Sie sah erst Chase, dann den anderen Mann an. Kein Zweifel. Er hatte keine Ahnung, dass Chase neben ihm stand. Freude und Enttäuschung kämpften in ihr, aber die Freude gewann mühelos.
Jetzt trennte sie nichts mehr von Chase, jedenfalls nichts Wesentliches.
Es war alles so aufregend und riskant und ... richtig, dass sie sich abwenden musste, damit ihr Ehemann ihr triumphierendes Lächeln nicht sah.
Chase dachte gerade an Jennas Lächeln, als es geschah. In der einen Sekunde betrachtete er ihren linken Mundwinkel mit dem anmutigen Grübchen daneben, in der nächsten fiel er in einen Abgrund, in dem es kein Licht und keine Geräusche gab, nur das Wissen, dass er seine Frau nie Wiedersehen würde.
Er wurde nicht nur unsichtbar und blieb ansonsten bei Jenna. Diesmal spürte er den Sog der Finsternis und ahnte, dass er für immer verlo ren war, wenn er ihm nicht widerstand.
Und dann, einen Wimpernschlag später, stand er wieder neben ihr, während der Friedensrichter auf sie einsprach.
Eine Warnung, dachte er, als er ihr ins Büro folgte. Eine Erinnerung daran, dass ihm kaum noch Zeit blieb.
Bei „Traumhochzeit" wurde für das Personal und die Gäste ein kaltes Büffet ausgerichtet.
Jenna wartete darauf, dass der erste Ansturm sich legte und nahm sich zwei Teller.
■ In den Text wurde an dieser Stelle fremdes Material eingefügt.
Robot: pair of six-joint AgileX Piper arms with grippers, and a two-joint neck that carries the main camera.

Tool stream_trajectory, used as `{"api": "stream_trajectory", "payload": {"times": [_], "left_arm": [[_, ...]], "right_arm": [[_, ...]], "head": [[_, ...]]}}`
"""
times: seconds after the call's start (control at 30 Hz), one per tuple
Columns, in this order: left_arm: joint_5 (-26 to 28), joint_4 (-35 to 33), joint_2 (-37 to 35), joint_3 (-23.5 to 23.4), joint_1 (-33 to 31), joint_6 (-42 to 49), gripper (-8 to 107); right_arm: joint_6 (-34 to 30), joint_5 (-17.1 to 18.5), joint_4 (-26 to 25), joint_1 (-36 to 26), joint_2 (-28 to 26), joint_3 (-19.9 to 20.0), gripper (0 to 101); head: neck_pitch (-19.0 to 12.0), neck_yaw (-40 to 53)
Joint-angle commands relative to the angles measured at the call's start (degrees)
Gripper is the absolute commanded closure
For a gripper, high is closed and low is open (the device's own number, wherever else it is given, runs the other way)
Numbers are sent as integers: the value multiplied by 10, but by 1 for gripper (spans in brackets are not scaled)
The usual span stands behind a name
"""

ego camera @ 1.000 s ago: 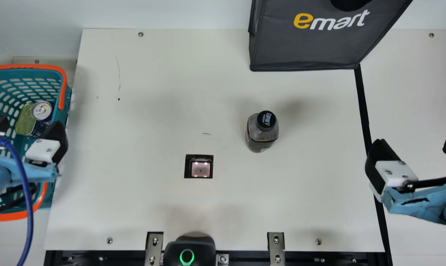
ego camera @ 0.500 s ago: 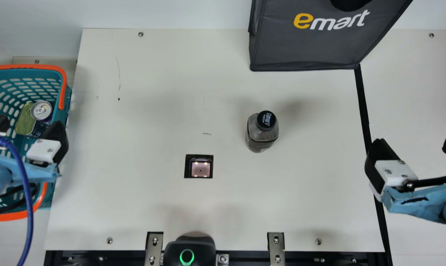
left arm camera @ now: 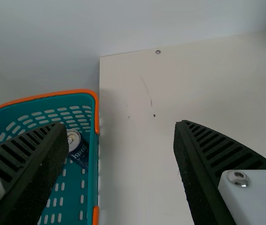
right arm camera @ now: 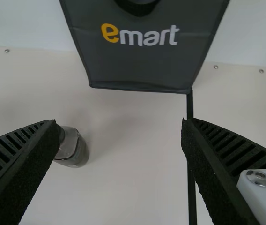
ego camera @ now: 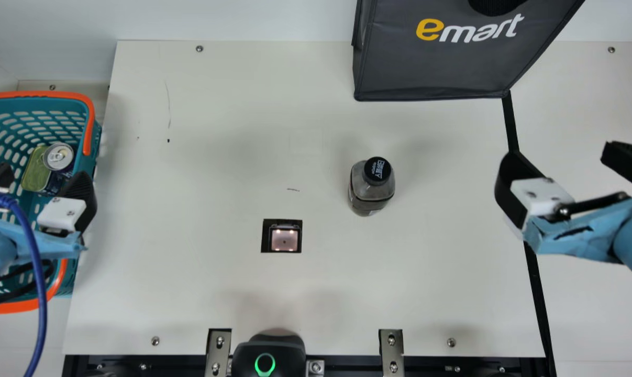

Sie belud sie mit Shrimpssalat, gegrilltem Hühnchen, Pfeffersteak mit Zwiebeln und zwei verschiedenen Nudelgerichten. Sie wollte gerade nach dem Brot greifen, als sie jemanden neben sich spürte.
Leider war es nicht Chase.
„Jenna? Was ist los mit dir?" fragte Liz besorgt.
Jenna starrte auf die Teller. „Was soll ich sagen? Ich konnte einfach nicht widerstehen."
„Das willst du doch wohl nicht alles essen?"
„Ich wollte es versuchen."
Arme Liz. Die Frau verstand die Welt nicht mehr.
„Isst du öfter so?" fragte Liz.
„Ich..."
Liz legte ihr eine tröstende Hand auf den Arm., ,Ich habe das manchmal auch getan, aber auf Dauer ist es ungesund." Sie nahm Jenna die Teller ab und stellte sie auf die Anrichte. „Ich zeige dir etwas Besseres ..."
„Grässlich." Chase schob die Sojasprossen auf seinem Teller herum. „Nicht einmal eine Ziege würde das hier fressen. Dieses Zeug schmeckt dir doch nicht etwa, oder?"
Jenna wich seinem Blick aus. „Doch, das tut es."
Er kaute auf seinen Sojasprossen herum. „Schmeckt wie Sägespäne."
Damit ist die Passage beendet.